- **Work item**
The task here is to set down every line of the listing exactly.
[Data extract — start]
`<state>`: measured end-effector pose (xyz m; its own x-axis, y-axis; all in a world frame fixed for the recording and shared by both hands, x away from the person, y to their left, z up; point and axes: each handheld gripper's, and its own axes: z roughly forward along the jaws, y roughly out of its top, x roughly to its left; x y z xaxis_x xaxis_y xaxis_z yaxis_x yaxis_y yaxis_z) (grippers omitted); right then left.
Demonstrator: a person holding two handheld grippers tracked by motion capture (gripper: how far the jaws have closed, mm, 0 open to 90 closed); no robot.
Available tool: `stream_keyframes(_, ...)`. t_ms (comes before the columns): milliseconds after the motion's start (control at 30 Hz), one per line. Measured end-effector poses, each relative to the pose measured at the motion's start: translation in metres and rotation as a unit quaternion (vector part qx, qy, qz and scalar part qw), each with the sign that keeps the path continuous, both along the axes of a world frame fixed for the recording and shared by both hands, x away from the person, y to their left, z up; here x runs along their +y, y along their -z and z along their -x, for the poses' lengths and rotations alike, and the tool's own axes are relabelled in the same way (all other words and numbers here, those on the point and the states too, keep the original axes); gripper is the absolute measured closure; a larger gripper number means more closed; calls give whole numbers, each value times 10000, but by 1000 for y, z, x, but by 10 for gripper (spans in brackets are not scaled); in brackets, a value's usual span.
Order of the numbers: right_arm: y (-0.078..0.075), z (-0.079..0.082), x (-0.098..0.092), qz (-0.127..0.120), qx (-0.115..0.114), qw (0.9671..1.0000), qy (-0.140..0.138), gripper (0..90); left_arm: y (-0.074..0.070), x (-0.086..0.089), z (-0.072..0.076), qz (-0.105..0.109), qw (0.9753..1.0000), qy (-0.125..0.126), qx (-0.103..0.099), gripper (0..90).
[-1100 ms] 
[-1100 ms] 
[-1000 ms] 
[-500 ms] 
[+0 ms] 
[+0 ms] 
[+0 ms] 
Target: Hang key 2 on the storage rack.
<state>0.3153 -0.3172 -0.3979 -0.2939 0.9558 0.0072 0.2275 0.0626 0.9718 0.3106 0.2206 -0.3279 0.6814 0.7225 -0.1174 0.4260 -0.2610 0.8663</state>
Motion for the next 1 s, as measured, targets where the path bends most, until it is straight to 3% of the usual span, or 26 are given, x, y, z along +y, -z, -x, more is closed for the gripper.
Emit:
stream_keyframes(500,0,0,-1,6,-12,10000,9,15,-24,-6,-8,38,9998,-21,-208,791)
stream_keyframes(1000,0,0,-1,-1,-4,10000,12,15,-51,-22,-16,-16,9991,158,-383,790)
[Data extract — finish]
- **The completed task**
`<state>`: measured end-effector pose (xyz m; its own x-axis, y-axis; all in a world frame fixed for the recording and shared by both hands, x away from the person, y to their left, z up; point and axes: each handheld gripper's, and its own axes: z roughly forward along the jaws, y roughly out of its top, x roughly to its left; x y z xaxis_x xaxis_y xaxis_z yaxis_x yaxis_y yaxis_z) (grippers omitted); right then left.
Demonstrator: a person holding two handheld grippers tracked by motion capture (gripper: how far the jaws have closed, mm, 0 open to 90 closed); no robot.
Available tool: `stream_keyframes(_, ...)`. t_ms (comes before the columns): milliseconds after the motion's start (control at 30 Hz), one per line. Measured end-effector poses, each relative to the pose measured at the motion's start: translation in metres and rotation as a unit quaternion (vector part qx, qy, qz and scalar part qw), each with the sign that keeps the path continuous, both along the axes of a world frame fixed for the recording and shared by both hands, x away from the person, y to their left, z up; here x runs along their +y, y along their -z and z along their -x, for the poses' lengths and rotations alike, and the tool's own axes are relabelled in the same way (all other words and numbers here, those on the point and the states too, keep the original axes); gripper is the absolute measured closure; a larger gripper number means more closed; calls give whole numbers, each value times 10000, but by 1000 for y, z, x, but by 10 for gripper (spans in brackets are not scaled); in brackets, a value's usual span.
Order of the numbers: right_arm: y (-0.078..0.075), z (-0.079..0.082), x (-0.098..0.092), qz (-0.127..0.120), qx (-0.115..0.114), qw (0.9671..1.0000), qy (-0.140..0.138), gripper (0..90); left_arm: y (-0.074..0.070), x (-0.086..0.089), z (-0.072..0.076), qz (-0.105..0.109), qw (0.9753..1.0000), qy (-0.125..0.126), qx (-0.103..0.099), gripper (0..90).
[-1100 ms] 
[-1100 ms] 
[-1000 ms] 
[-500 ms] 
[+0 ms] 
[+0 ms] 
[+0 ms] 
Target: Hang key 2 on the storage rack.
<state>0.3153 -0.3172 -0.3979 -0.2939 0.9558 0.0072 0.2275 0.0626 0.9718 0.3106 0.2206 -0.3279 0.6814 0.7225 -0.1174 0.4260 -0.2610 0.8663</state>
Motion for the next 1 s, as measured, targets where the path bends most, until it is straight to 3% of the usual span, or 26 are given, x, y, z along +y, -z, -x, more is closed for the gripper.
Emit:
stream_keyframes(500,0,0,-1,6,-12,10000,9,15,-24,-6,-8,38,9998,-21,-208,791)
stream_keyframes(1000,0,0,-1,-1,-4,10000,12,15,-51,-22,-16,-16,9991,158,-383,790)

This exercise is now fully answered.